##### MATERIAL FOR THE TASK
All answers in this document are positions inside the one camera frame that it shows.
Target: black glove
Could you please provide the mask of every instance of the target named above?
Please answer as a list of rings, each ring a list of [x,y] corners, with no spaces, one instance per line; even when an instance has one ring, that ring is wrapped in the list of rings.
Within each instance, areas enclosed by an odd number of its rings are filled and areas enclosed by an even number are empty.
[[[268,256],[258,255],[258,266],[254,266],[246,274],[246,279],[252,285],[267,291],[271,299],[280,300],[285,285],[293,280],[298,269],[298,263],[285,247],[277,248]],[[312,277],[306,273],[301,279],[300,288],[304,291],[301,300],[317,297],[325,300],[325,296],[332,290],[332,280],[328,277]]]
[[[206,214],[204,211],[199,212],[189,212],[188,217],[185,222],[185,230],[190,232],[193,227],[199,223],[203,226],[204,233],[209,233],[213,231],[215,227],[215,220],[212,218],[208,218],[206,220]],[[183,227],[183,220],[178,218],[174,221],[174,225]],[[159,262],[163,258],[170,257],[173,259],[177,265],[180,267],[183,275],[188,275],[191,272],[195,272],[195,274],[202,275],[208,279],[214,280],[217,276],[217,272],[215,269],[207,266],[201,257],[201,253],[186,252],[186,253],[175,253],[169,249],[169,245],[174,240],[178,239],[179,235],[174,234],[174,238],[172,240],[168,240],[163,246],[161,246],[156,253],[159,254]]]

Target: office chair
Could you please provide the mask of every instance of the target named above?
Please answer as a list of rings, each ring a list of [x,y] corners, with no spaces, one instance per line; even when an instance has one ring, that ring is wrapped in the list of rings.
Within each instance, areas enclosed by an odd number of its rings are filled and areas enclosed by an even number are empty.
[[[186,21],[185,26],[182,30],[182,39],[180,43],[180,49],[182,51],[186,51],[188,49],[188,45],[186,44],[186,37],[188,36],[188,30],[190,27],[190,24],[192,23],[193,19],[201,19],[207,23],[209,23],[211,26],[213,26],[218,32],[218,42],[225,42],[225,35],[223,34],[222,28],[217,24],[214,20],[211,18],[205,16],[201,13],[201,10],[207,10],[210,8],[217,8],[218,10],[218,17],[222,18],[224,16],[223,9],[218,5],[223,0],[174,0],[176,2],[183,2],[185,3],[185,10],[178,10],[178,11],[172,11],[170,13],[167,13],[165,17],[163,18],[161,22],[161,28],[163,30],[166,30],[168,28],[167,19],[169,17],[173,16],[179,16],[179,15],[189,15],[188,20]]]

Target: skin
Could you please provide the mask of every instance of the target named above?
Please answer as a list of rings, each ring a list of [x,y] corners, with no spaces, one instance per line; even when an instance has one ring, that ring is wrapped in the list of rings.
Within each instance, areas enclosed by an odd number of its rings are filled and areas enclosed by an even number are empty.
##########
##### MATERIAL FOR THE TASK
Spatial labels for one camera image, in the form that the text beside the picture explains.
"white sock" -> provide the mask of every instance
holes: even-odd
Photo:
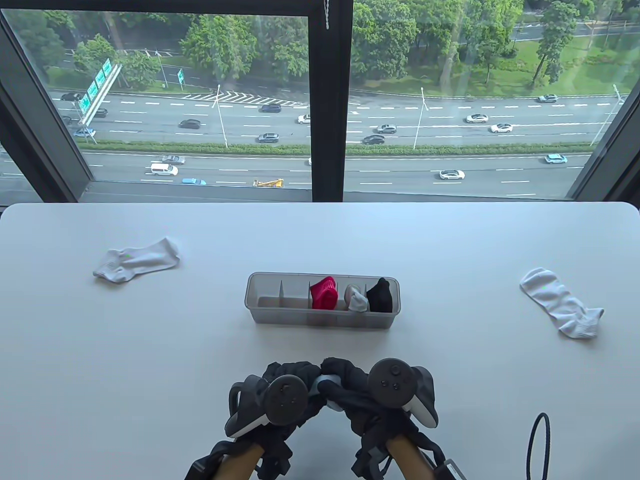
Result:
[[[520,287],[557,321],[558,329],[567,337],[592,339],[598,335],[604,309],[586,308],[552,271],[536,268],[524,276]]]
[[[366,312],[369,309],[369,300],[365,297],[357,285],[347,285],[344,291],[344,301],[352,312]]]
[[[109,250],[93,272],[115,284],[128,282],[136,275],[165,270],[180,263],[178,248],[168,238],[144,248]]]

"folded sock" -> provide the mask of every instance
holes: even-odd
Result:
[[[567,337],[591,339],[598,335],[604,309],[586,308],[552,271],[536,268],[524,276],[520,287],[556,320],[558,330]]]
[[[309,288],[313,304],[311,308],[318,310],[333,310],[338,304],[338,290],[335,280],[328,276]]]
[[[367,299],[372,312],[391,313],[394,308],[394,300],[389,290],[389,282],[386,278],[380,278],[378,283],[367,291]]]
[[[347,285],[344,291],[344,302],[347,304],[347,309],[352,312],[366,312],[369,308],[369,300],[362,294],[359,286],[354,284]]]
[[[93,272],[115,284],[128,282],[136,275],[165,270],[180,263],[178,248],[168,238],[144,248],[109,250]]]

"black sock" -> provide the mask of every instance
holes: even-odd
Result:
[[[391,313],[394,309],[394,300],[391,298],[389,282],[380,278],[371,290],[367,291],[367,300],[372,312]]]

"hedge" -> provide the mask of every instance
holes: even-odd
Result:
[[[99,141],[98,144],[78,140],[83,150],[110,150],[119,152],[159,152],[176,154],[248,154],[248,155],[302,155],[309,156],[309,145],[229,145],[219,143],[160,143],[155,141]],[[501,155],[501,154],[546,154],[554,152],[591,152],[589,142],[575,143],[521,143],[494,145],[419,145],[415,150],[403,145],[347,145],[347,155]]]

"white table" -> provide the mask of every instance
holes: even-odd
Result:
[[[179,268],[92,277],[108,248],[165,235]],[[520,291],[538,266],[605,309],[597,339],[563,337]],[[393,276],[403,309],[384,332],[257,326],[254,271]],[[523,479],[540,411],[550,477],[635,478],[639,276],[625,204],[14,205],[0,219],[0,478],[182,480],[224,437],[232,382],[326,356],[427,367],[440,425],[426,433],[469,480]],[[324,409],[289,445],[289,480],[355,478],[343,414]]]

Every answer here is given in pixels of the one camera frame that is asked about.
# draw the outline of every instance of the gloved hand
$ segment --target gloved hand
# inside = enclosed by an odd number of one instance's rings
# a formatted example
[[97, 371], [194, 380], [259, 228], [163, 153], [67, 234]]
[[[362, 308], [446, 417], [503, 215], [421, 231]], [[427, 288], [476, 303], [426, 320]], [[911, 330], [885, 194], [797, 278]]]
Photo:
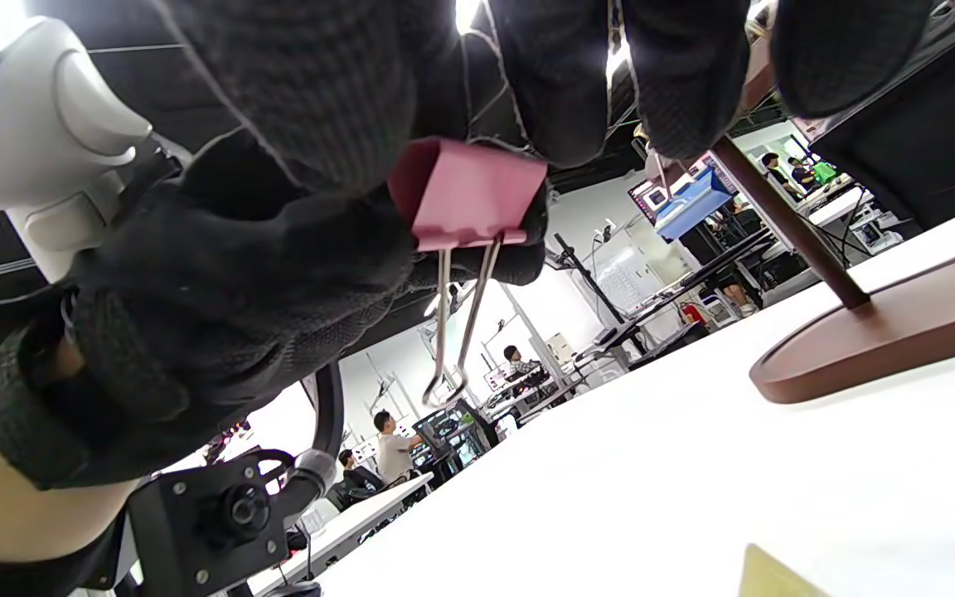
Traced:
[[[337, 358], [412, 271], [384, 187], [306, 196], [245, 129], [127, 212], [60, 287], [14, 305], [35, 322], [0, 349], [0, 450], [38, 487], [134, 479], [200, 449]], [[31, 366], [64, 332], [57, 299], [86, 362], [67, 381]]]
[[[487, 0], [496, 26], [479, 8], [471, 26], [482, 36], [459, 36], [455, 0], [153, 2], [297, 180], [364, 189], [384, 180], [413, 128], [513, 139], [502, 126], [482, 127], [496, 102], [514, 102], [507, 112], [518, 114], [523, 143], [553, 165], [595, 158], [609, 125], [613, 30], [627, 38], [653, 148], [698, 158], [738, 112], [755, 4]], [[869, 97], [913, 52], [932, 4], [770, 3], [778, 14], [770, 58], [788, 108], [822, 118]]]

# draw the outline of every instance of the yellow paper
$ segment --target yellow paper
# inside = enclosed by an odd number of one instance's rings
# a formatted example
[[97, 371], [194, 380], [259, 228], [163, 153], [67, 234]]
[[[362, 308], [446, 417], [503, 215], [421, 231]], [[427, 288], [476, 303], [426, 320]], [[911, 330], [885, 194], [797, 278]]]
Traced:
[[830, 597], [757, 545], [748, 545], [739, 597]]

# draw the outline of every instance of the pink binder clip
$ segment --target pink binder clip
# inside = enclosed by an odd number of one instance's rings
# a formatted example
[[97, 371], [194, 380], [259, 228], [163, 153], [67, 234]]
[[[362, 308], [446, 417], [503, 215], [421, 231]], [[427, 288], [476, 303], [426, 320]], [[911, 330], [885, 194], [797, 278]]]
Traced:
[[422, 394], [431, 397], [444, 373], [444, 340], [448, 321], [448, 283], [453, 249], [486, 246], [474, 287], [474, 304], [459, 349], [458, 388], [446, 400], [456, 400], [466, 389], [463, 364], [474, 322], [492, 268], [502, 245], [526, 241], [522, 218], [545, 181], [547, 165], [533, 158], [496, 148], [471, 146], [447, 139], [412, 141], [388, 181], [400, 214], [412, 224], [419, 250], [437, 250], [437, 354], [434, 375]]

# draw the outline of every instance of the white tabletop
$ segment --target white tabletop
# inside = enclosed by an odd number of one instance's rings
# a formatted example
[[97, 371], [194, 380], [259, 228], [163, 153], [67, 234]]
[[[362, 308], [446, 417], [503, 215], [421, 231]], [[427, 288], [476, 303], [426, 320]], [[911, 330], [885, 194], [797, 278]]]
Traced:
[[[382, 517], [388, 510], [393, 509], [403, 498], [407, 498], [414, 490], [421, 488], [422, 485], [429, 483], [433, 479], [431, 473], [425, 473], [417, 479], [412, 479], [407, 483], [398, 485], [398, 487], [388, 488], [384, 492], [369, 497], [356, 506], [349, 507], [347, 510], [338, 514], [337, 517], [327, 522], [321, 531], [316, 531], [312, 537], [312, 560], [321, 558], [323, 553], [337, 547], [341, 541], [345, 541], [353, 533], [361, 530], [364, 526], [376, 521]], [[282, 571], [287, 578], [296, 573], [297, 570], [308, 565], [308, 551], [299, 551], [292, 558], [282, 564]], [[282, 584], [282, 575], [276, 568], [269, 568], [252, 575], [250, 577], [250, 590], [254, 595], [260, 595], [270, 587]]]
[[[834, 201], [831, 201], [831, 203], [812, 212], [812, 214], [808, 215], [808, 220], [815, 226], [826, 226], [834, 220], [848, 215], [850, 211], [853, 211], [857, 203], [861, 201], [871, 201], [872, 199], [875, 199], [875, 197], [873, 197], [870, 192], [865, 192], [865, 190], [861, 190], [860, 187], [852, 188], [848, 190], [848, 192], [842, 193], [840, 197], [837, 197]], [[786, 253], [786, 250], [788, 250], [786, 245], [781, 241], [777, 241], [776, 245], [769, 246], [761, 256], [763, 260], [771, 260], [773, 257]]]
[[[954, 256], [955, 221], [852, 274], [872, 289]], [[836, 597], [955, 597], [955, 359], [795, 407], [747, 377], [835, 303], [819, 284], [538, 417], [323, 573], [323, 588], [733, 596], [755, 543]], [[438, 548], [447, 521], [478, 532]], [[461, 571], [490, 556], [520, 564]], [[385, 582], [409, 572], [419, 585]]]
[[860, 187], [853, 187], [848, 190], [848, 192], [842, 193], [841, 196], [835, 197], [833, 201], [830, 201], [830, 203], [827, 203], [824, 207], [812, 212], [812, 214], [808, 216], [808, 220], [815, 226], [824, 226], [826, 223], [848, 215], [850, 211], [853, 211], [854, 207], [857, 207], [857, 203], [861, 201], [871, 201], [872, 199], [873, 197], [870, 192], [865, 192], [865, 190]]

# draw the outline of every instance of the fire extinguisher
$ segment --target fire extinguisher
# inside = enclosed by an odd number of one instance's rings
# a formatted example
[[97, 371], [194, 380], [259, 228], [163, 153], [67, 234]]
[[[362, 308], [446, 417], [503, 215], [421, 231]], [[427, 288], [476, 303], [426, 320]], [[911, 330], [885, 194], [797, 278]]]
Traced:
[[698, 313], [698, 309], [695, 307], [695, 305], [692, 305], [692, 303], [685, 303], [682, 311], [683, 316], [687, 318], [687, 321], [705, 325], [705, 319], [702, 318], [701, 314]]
##########
# [WHAT IS EXPECTED]
Where a line of the entries above holds the word "gloved", return that line.

# [ANSWER TO THE EXERCISE]
# draw the outline of every instance of the gloved hand
$ segment --target gloved hand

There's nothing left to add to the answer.